- [Work instruction]: Copy out each line of the data that contains "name".

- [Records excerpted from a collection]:
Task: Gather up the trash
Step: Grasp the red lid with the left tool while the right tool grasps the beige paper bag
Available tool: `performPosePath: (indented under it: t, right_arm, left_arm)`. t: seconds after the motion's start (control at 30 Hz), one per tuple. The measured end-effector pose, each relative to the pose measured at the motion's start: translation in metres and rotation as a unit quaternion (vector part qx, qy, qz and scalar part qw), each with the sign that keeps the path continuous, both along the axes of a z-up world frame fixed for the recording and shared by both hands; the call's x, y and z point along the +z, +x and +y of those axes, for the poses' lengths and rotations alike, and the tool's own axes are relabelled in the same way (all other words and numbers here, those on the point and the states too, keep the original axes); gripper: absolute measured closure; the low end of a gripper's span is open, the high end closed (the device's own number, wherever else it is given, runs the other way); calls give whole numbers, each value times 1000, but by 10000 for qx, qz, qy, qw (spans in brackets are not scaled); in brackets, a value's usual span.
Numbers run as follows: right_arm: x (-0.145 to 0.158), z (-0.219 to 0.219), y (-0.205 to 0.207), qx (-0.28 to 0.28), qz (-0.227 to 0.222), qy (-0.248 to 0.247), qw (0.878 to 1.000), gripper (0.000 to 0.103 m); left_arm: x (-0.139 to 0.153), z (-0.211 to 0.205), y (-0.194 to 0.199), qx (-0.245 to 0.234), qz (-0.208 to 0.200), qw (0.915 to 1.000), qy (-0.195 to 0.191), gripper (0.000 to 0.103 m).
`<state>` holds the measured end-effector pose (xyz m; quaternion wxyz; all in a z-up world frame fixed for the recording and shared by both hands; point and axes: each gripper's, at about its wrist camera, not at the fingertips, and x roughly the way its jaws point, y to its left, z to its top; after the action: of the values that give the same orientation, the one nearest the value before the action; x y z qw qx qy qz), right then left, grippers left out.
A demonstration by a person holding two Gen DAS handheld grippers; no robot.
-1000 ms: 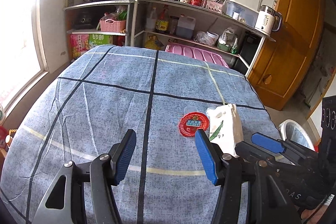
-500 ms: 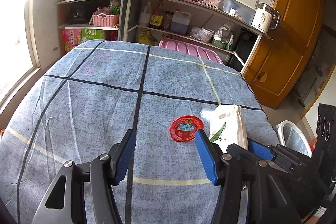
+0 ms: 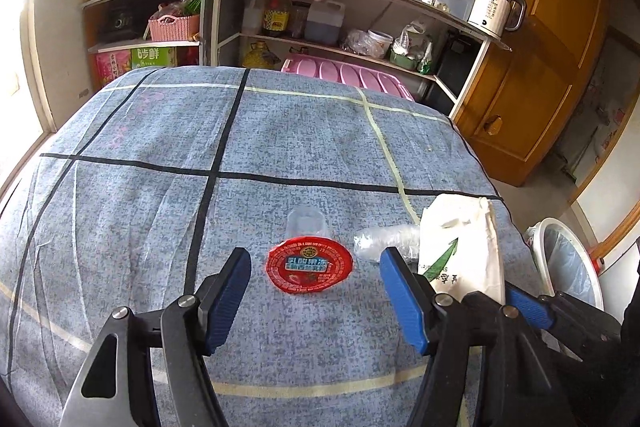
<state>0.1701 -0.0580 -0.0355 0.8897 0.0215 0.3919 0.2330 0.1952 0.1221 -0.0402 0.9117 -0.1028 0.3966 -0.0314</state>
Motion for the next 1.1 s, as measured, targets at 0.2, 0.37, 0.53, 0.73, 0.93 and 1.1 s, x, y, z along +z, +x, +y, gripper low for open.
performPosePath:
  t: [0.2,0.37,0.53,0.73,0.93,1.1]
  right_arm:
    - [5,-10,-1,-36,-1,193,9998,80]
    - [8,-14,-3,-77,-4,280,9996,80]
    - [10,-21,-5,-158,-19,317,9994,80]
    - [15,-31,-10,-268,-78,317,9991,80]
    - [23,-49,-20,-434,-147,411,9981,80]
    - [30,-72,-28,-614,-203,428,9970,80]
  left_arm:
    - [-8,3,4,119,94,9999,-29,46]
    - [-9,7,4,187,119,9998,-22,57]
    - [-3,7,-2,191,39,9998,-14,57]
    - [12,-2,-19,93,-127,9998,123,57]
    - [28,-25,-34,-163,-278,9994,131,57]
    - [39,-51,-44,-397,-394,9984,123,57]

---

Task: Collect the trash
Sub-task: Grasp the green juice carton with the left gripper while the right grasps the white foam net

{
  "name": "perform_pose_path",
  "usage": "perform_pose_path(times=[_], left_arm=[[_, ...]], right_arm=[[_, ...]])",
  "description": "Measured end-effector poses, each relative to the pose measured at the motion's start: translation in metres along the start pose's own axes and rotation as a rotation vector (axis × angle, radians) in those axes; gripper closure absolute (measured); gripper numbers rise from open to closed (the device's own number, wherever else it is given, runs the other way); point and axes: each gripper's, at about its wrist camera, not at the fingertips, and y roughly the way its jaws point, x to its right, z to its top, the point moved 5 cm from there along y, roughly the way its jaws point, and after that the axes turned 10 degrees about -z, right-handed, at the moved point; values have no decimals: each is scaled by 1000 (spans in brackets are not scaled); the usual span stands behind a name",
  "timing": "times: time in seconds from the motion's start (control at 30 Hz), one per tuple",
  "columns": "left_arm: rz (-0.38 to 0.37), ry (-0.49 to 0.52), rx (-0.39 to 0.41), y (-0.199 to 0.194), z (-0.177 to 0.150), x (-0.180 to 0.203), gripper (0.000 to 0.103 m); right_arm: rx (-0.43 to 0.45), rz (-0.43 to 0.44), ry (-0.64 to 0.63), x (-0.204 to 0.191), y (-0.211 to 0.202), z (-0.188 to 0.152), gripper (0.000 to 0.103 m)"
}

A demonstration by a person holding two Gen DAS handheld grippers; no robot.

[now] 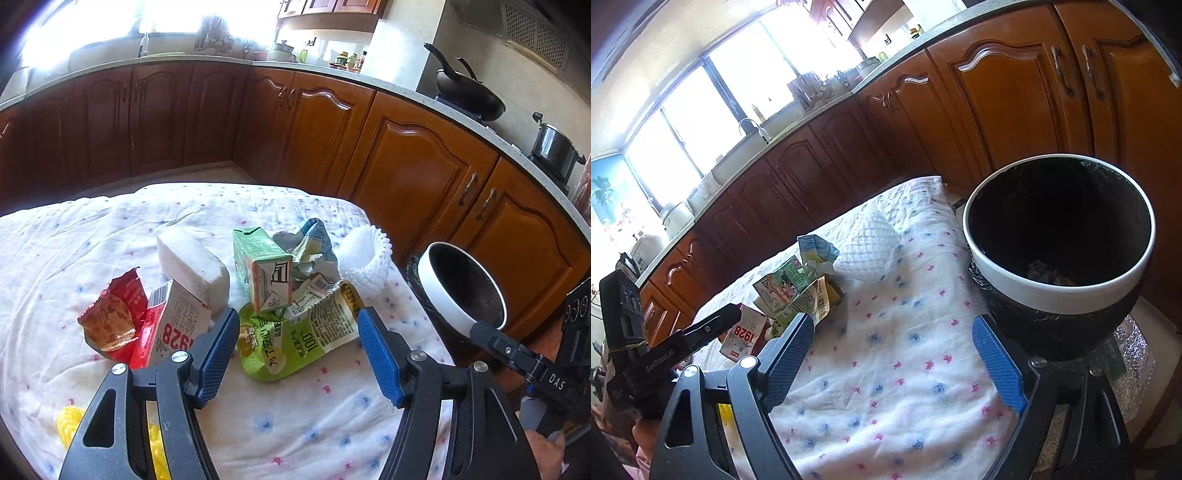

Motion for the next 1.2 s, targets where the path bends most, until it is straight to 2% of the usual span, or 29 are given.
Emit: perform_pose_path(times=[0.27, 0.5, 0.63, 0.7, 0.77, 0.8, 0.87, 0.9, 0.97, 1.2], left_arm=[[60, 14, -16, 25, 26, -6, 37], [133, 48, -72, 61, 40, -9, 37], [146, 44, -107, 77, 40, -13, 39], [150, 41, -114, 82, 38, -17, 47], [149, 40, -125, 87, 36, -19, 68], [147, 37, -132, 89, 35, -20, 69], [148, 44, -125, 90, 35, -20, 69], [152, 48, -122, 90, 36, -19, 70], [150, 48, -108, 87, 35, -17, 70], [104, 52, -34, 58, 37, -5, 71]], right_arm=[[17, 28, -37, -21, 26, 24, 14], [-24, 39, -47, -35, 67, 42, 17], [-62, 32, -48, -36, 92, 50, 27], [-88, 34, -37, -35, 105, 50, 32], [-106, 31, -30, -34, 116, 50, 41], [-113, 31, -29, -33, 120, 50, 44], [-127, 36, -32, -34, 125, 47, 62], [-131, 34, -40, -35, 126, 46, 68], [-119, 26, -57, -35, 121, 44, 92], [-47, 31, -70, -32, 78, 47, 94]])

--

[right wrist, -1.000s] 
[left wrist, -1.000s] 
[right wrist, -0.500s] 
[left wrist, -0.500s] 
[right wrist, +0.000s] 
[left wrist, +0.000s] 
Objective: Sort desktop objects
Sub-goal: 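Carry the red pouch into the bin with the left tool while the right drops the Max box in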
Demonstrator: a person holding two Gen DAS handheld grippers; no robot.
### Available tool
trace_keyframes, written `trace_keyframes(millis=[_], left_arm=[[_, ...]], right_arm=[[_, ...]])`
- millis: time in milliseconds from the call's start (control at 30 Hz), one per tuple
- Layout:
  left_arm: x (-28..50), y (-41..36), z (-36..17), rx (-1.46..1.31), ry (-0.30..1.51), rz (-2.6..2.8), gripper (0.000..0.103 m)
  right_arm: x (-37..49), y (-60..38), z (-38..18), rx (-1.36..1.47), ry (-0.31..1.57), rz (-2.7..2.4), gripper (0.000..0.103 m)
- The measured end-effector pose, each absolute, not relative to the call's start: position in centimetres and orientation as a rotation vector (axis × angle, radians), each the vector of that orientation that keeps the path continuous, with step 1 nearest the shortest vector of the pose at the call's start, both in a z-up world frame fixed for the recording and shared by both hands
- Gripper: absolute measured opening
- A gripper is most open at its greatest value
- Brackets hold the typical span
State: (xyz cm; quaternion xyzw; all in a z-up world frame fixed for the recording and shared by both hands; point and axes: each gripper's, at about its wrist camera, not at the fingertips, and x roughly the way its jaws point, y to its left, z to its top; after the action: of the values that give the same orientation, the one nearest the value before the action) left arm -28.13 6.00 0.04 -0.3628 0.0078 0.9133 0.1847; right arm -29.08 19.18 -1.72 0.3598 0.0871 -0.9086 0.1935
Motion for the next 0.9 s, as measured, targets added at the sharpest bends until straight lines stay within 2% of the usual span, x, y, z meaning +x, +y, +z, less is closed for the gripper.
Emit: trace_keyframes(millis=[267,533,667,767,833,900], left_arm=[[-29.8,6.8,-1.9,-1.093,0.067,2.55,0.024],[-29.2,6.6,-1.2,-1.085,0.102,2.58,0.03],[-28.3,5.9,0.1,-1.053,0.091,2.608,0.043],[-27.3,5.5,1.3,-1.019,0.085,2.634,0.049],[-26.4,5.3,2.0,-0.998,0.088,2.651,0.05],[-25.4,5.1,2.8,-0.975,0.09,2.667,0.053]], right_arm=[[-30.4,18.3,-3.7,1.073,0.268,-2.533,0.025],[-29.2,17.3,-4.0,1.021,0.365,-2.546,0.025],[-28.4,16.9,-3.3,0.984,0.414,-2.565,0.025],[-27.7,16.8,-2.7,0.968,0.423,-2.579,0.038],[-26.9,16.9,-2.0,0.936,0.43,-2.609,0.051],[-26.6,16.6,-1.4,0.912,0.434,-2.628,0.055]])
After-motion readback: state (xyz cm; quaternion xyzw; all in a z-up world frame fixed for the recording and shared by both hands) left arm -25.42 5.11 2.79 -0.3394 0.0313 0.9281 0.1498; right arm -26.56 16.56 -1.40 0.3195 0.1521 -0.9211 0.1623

- [Response to this exercise]:
  "name": "perform_pose_path",
  "description": "Measured end-effector poses, each relative to the pose measured at the motion's start: translation in metres along the start pose's own axes and rotation as a rotation vector (axis × angle, radians) in those axes; gripper closure absolute (measured); gripper numbers rise from open to closed (the device's own number, wherever else it is given, runs the other way); point and axes: each gripper's, at about its wrist camera, not at the fingertips, and y roughly the way its jaws point, x to its right, z to its top, the point moved 5 cm from there along y, roughly the way its jaws point, and after that the axes turned 10 degrees about -z, right-handed, at the moved point; values have no decimals: each is scaled by 1000 (spans in brackets are not scaled); the usual span stands behind a name",

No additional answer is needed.